Here’s the top comment…
How I Structured It: I wrote a custom intro for Reddit. That had one link to Twitter, and one link to the blog. Both very subtle. I think customizing slightly for the platform is important. For some people, this is their favorite community. It’s just a sign of respect to put some effort in when you show up there.
Results: We got ~2k visits to the blog over the next 2 days. Not bad, but that’s about what a popular Tweet from Sam (our founder) currently does for us. But remember, this channel is about trust, not traffic. I’ve already decided I will post some of these with no links just to double down on the thing people liked (no sales).
Weird Stuff: A couple armchair detectives tried to sleuth out Dan’s background. You can read them in the comments. They built this whole profile they thought was right, basically concluding that Dan’s dad was a well-connected CEO who bankrolled his business. But Dan’s real dad is a retired airline pilot. These guys got the wrong LinkedIn account or something. Was weird to see it play out - the level of unwarranted confidence. Not sure what it’d be like to have this turned against you.
Next Steps: I like the group. Most of them are cool, and they seem to like the kind of info we have to offer. So I’m going to be testing a few things:
More full-text articles, posted with and without links
Stand-alone insights from our newsletter (these are typically shorter, like 250 words of advice on a single topic)
Need to find a better attribution method for the traffic we do get over time. Probably UTMs (I didn’t do that the first time).
Will keep you updated.
Upcoming Topics
These are other things I’m researching and working hard on. I’ll be publishing pieces on these and more in the coming weeks:
Referral Networks: Everyone’s raving about how fast you can grow via Sparkloop, Substack, and Beehiiv paid referral networks. Which of these should we experiment with, and how do we make that successful?
Scaling Content: Alex Hormozi puts out 250 pieces of content per week right now. We publish ~10-15. How do we scale output up in a systematic, sustainable way that results in valuable learning?
The Boring Stuff: Excellence doesn’t come from one split-test. It comes from having a system in place to split-test your pages, emails, and calls to action over, and over, and over again. How do the pro’s set up these systems to wring the absolute most out of their content efforts?

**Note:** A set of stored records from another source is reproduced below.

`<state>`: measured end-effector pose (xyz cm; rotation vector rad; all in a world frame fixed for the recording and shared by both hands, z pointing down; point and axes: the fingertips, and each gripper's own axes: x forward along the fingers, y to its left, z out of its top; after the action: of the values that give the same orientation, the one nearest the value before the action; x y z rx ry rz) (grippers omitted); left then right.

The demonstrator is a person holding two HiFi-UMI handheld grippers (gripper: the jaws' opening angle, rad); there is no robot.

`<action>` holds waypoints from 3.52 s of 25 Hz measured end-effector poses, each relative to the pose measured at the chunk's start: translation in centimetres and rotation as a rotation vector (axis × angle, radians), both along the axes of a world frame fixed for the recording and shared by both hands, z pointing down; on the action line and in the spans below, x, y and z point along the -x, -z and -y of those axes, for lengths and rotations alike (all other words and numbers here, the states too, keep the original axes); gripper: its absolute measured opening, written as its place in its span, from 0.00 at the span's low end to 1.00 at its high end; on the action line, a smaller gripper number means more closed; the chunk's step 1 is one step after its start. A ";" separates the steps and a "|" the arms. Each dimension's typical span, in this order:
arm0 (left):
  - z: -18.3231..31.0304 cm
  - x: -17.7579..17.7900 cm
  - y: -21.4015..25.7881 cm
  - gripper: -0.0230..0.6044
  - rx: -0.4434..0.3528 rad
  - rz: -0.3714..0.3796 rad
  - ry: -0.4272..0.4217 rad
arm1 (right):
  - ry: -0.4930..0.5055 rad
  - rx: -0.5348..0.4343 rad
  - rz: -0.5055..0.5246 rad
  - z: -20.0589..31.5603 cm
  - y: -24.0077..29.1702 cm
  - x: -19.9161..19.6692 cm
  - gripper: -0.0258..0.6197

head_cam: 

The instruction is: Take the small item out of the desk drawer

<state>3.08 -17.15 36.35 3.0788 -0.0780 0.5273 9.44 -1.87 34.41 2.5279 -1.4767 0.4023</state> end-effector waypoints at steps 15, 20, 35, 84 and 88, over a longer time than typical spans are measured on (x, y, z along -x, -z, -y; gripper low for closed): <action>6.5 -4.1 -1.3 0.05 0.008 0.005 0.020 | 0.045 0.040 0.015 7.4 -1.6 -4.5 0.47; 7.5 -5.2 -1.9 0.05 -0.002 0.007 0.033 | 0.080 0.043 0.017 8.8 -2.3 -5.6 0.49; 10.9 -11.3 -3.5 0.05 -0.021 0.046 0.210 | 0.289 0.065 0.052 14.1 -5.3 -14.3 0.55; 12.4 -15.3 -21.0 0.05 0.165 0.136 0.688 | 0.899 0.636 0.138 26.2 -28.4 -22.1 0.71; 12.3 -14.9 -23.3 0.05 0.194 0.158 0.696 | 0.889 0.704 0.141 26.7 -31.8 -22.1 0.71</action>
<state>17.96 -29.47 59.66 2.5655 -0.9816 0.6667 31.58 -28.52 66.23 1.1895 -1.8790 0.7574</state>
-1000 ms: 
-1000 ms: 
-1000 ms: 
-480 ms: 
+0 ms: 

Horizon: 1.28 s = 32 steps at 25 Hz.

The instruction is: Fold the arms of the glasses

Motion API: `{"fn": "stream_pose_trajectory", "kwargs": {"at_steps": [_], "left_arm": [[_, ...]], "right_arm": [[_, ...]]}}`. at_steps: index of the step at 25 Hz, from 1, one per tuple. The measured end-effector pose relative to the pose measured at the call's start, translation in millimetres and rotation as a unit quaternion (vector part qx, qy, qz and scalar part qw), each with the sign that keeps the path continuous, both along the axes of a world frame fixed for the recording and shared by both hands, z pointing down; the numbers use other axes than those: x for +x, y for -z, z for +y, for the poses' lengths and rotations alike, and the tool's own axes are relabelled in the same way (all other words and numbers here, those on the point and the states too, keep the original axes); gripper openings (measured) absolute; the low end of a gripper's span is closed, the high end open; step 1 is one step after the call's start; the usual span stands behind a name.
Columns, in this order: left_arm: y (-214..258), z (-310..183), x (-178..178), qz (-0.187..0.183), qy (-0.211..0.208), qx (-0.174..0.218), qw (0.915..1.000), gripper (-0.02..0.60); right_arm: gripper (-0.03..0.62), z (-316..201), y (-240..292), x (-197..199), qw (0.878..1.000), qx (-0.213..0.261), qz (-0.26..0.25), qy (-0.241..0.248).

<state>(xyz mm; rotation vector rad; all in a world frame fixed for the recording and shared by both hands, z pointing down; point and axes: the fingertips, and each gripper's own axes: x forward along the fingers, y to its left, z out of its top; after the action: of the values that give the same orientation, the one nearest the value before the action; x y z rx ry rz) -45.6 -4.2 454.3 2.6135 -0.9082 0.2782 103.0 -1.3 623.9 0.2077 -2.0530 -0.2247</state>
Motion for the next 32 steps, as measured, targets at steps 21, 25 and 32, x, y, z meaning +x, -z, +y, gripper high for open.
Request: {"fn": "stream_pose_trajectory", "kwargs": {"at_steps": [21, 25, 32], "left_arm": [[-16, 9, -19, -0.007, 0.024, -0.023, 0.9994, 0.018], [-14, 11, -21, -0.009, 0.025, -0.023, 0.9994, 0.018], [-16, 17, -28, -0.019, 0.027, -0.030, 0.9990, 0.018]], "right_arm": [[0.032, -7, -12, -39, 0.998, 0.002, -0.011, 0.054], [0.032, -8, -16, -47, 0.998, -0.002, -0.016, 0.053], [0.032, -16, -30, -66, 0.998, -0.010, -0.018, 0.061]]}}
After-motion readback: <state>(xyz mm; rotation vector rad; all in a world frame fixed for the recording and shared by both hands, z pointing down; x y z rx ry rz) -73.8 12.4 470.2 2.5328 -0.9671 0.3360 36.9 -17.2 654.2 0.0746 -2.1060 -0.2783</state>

Those are just a few. More later.
What I’m Reading
📈 10k Subscribers In 7 Months: Matt McGarry’s newsletter recently hit 10k+ subs, and he did an excellent breakdown of exactly where they came from. He digs into the little stuff, like how he optimized his Twitter profile for conversions, and what his most successful threads were.
🕰️ Retirement Trap: Sahil Bloom recently wrote a great reflection on this data showing how retirees spend their time. It got me thinking – retirees spend very little time on the things we all dream of doing in retirement (reading, socializing, art, etc.). Maybe you don’t need to retire at all in order to get your fill of those things.